Activity | From the data below, copy out every line in which the word "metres" occurs.

Data excerpt |
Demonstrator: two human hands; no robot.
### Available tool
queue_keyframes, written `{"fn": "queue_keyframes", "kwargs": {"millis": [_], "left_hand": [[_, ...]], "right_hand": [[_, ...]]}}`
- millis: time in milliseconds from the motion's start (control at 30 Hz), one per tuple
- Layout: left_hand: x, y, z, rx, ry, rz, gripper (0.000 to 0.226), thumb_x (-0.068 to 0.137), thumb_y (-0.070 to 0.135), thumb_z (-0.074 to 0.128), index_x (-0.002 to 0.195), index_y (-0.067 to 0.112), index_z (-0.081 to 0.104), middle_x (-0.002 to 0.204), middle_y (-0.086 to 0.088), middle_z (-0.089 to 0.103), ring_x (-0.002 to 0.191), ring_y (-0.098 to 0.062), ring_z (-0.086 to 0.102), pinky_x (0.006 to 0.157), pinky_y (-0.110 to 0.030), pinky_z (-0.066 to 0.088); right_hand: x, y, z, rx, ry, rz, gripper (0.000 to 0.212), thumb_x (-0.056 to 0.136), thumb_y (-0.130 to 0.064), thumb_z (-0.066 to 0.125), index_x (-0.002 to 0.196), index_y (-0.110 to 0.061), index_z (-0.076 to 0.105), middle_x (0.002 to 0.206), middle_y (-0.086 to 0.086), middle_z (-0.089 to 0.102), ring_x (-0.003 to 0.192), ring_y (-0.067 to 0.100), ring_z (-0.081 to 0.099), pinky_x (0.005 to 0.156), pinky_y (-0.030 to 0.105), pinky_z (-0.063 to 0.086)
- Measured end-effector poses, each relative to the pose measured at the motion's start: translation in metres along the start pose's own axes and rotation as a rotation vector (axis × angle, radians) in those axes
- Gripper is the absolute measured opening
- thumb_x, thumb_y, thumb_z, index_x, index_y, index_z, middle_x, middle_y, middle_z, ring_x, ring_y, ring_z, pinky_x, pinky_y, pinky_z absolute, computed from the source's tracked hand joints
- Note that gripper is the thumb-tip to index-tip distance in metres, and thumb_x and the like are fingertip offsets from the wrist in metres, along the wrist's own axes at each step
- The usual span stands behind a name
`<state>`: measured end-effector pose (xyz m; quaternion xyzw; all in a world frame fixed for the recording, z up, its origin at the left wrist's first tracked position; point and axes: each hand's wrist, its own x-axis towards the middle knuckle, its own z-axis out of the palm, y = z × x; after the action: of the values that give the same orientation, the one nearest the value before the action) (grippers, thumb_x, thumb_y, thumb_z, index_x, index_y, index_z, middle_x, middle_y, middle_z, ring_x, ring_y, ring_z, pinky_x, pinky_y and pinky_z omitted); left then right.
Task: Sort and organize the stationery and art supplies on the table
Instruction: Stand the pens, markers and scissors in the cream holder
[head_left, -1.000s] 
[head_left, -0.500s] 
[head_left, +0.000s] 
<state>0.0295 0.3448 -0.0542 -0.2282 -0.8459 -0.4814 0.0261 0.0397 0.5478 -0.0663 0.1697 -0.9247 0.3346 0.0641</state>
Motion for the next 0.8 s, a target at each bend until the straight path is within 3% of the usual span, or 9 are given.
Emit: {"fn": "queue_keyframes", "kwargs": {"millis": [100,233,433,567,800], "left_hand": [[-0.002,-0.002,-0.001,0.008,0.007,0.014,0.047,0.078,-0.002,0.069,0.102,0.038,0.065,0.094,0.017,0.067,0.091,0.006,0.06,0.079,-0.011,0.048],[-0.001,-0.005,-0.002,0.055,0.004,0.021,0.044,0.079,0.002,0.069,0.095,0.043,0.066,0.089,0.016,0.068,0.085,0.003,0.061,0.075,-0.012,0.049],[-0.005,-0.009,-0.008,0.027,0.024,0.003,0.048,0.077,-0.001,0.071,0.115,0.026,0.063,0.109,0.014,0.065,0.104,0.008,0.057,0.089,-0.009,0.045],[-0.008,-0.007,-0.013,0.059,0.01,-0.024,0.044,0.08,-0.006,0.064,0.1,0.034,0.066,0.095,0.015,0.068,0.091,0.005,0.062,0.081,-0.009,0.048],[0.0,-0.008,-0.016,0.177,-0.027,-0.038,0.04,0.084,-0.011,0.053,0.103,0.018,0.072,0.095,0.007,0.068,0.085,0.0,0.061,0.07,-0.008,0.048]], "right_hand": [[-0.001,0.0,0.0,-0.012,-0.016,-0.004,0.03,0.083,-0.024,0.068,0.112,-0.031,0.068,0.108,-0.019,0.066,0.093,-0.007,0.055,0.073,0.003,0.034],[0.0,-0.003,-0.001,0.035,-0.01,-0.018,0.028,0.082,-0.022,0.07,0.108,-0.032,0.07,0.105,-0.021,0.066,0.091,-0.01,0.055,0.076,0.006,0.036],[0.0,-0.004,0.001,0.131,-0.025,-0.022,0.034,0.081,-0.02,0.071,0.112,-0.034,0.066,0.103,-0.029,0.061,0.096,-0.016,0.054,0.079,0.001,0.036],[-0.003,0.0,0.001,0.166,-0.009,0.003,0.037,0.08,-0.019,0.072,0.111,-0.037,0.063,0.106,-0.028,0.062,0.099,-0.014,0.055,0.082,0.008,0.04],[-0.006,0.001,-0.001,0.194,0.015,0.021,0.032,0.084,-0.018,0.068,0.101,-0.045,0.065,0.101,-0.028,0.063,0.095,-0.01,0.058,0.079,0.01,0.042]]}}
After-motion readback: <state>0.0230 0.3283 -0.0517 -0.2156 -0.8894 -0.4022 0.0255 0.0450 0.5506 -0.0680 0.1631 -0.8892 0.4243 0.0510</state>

Answer section |
- Measured end-effector poses, each relative to the pose measured at the motion's start: translation in metres along the start pose's own axes and rotation as a rotation vector (axis × angle, radians) in those axes
- Note that gripper is the thumb-tip to index-tip distance in metres, and thumb_x and the like are fingertip offsets from the wrist in metres, along the wrist's own axes at each step

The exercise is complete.